On a rapid antibody test, we would see that just in a little line where the IgG is on the little consent. In the laboratory, they can actually measure that quantitatively in house, how strong are your antibodies.

So anyway, when we’re looking at antibody testing, it is very important because we can have people who are asymptomatic—they don’t feel anything at all, or have something mild. And they’re just being a part of life where, and if we can capture that, we can at least let them know, let’s repeat and get a negative.

When you have a negative, that’s maybe [when] you could be around grandma, you feel like you’re safe to be around people. Or in some cases, there’s a lot of studies that are going on where people could donate plasma that can actually help people who are very sick from the virus.

So antibody testing has a big role. I feel like it is what has been successful in curbing not only this virus, but other viruses in other countries.

So I think that we’ve learned a lot from China and South Korea and some of the other countries in being aggressive.

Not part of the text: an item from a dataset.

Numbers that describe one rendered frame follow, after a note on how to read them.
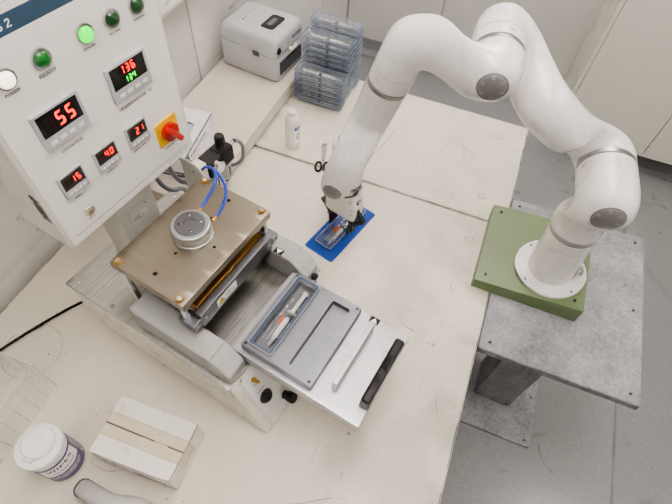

Now, I don’t feel like we’ve done great about getting good antibody tests that we could rely on across the nation. We’re very blessed here at Bella because we did get us a really good antibody test that is consistent. That test time after time is validated by the labs. So we feel very confident in the product that we’re using, but I know not everybody is that way.

I think that within the next two weeks, I would guess we’re going to have a pretty good idea of which are the best tests. And it seems like there’s pretty good availability for the antibody tests. So I don’t think we’re going to have near the issue with getting those out. I think that there’s a lot of product, it’s just more a matter of getting them in the right hands so people can more widely test.

Allen: Dede, thank you. That was such a helpful explanation and just great to hear that background and the whole picture unfolded.

We just so appreciate your time today and all the work that you’re doing at Bella and how you’re just setting, really, such a good example for the medical community of how we can adjust and how we can still be meeting patients’ needs so well and effectively even during COVID-19. So thank you so much. We just really appreciate all the work that you’re doing.

Chism: Oh, it’s just been a joy to be with you guys. I love everyone and all the work that’s done at The Heritage Foundation. I was just there.

I’m in Colorado, but whenever I’m in D.C., I do like to stop in and I do have enough opportunities and people that I know that we can end up having meetings there.

You guys are such a great … spoke pulling all of us together in all of our different places to make our country strong.

Allen: Well, thank you. We love to be a resource for people like yourself all over the country.